DATA SECTION –
......

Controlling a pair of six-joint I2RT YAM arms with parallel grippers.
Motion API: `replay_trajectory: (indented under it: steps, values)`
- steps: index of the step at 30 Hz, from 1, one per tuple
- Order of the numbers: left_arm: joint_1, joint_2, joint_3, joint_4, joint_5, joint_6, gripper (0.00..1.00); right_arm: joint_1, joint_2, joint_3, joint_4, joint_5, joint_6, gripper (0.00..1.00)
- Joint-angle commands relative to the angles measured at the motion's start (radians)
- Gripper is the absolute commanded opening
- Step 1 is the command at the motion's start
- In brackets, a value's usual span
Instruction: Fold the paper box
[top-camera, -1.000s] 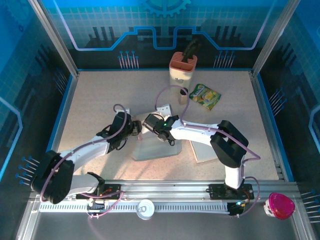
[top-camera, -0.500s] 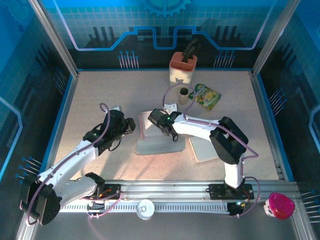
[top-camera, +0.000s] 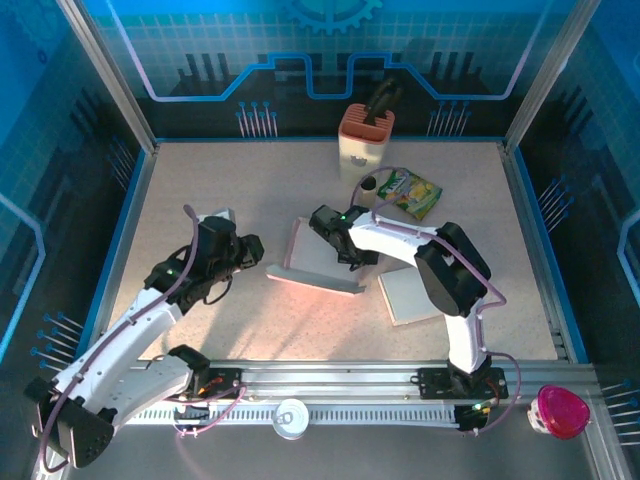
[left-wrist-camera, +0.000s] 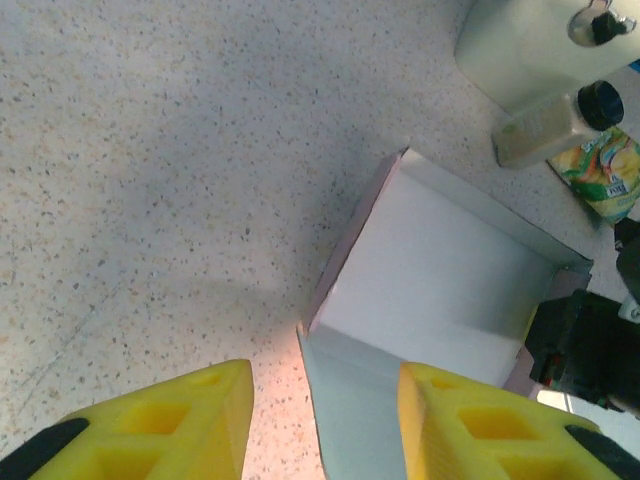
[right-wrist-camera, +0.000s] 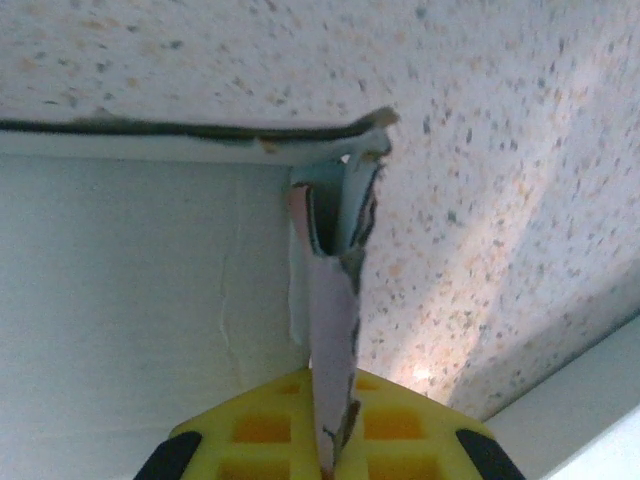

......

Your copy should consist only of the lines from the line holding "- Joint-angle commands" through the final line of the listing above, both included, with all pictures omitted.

- Joint-angle commands relative to the angles measured at the motion's start (radians)
- Gripper is the absolute commanded opening
- Step 1 is the command at the motion's start
- In brackets, a value's usual span
Instruction: Fold the paper box
[top-camera, -1.000s] 
[top-camera, -0.500s] 
[top-camera, +0.000s] 
[left-wrist-camera, +0.000s] 
[right-wrist-camera, +0.000s] 

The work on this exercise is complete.